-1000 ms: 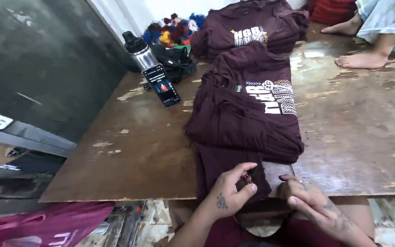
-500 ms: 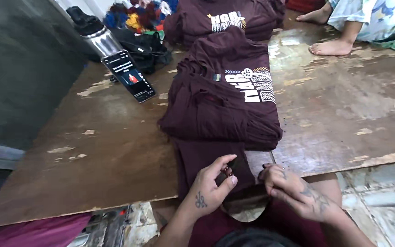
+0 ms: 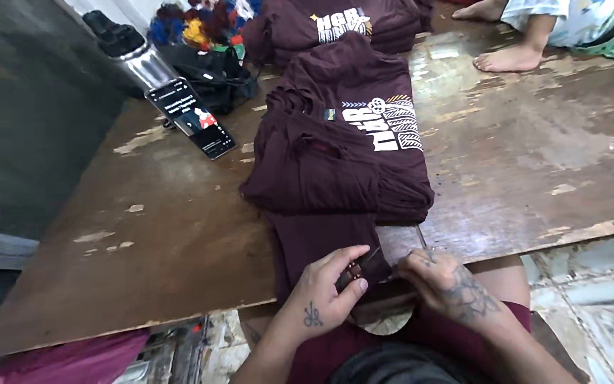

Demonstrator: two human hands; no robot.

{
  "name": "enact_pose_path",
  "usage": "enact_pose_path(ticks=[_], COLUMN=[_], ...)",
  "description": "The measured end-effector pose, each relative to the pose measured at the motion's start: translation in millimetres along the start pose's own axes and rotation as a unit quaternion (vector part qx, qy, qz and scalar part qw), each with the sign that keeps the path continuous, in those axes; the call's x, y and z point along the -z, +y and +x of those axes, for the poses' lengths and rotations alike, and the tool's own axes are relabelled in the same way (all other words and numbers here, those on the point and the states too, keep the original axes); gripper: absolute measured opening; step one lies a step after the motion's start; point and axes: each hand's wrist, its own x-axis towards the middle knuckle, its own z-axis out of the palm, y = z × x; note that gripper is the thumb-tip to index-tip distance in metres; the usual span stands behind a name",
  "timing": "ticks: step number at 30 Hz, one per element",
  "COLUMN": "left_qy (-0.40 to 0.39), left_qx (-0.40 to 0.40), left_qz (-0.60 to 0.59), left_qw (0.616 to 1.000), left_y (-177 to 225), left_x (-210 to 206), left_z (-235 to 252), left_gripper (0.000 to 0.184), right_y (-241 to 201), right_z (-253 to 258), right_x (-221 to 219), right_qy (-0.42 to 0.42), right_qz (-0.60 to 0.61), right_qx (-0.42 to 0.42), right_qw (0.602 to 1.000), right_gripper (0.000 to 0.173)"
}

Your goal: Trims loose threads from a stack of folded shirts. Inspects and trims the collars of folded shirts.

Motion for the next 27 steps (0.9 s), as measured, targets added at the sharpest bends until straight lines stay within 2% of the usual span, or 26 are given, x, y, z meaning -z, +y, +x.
enact_pose_path(ticks=[4,7,13,16,18,20,21,22,24,26,27], left_qy=[-0.036,-0.017,-0.042,-0.010,0.024,0.074,0.112,0.145,0.172,0.151,0.134], left_qx=[-0.048,-0.084,-0.082,-0.094,-0.046,0.049,0.089,0.120,0.146,0.144,0.135], left_qz=[0.099,0.165,0.144,0.165,0.119,-0.028,-0.111,-0.179,-0.239,-0.215,-0.191], left_qw=[0.993,0.982,0.985,0.982,0.991,0.996,0.983,0.966,0.944,0.954,0.963], left_y=[6,9,7,6,8,10,10,9,8,7,5], left_x=[-3,-10,-4,-9,-9,-8,-8,-8,-7,-7,-5], left_z=[2,5,5,5,4,5,7,9,11,8,6], left_gripper=[0.037,0.033,0.036,0.033,0.033,0.038,0.040,0.041,0.040,0.041,0.041], right_y=[7,7,7,9,9,2,-3,-8,-13,-7,-4], right_z=[-9,-13,-16,-16,-17,-12,-6,1,15,16,11], right_x=[7,5,0,0,2,2,1,-2,-16,-33,-34], right_qy=[0.006,0.030,0.053,0.055,0.045,0.045,0.046,0.046,0.046,0.090,0.109], right_qz=[0.043,0.094,0.127,0.174,0.211,0.195,0.160,0.118,0.060,0.081,0.124], right_qx=[0.013,0.018,0.003,0.009,0.015,0.012,0.009,0.007,0.025,0.054,0.058], right_qw=[0.999,0.995,0.991,0.983,0.976,0.980,0.986,0.992,0.997,0.991,0.985], right_gripper=[0.023,0.025,0.027,0.031,0.037,0.050,0.053,0.050,0.029,0.016,0.018])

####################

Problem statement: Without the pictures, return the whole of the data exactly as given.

Exercise result:
-1000 ms: 
-500 ms: 
+0 ms: 

Demonstrator: two human hands; no robot.

{
  "name": "enact_pose_path",
  "usage": "enact_pose_path(ticks=[_], COLUMN=[_], ...)",
  "description": "The measured end-effector pose, each relative to the pose measured at the motion's start: translation in millimetres along the start pose's own axes and rotation as a unit quaternion (vector part qx, qy, qz and scalar part qw), each with the sign that keeps the path continuous, in those axes; the call's x, y and z point along the -z, +y and +x of those axes, for the poses' lengths and rotations alike, and the tool's own axes are relabelled in the same way (all other words and numbers here, those on the point and the states too, keep the original axes); gripper: absolute measured opening; step one lies a step after the motion's start; point and axes: each hand's wrist, its own x-axis towards the middle knuckle, its own z-axis out of the palm, y = z × x; note that gripper is the thumb-tip to index-tip distance in metres; the usual span stands behind a name",
  "timing": "ticks: step number at 30 Hz, one per element",
  "COLUMN": "left_qy (-0.40 to 0.39), left_qx (-0.40 to 0.40), left_qz (-0.60 to 0.59), left_qw (0.616 to 1.000), left_y (-177 to 225), left_x (-210 to 206), left_z (-235 to 252), left_gripper (0.000 to 0.184), right_y (-241 to 201), right_z (-253 to 258), right_x (-221 to 219), right_qy (-0.42 to 0.42), right_qz (-0.60 to 0.61), right_qx (-0.42 to 0.42), right_qw (0.602 to 1.000), right_gripper (0.000 to 0.173)"
}

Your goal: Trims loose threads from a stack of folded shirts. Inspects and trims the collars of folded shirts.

Motion for the next 27 steps (0.9 s), as measured, targets added at the sharpest bends until straight lines stay within 2% of the usual span, or 26 are given, x, y, z meaning -z, +y, +x.
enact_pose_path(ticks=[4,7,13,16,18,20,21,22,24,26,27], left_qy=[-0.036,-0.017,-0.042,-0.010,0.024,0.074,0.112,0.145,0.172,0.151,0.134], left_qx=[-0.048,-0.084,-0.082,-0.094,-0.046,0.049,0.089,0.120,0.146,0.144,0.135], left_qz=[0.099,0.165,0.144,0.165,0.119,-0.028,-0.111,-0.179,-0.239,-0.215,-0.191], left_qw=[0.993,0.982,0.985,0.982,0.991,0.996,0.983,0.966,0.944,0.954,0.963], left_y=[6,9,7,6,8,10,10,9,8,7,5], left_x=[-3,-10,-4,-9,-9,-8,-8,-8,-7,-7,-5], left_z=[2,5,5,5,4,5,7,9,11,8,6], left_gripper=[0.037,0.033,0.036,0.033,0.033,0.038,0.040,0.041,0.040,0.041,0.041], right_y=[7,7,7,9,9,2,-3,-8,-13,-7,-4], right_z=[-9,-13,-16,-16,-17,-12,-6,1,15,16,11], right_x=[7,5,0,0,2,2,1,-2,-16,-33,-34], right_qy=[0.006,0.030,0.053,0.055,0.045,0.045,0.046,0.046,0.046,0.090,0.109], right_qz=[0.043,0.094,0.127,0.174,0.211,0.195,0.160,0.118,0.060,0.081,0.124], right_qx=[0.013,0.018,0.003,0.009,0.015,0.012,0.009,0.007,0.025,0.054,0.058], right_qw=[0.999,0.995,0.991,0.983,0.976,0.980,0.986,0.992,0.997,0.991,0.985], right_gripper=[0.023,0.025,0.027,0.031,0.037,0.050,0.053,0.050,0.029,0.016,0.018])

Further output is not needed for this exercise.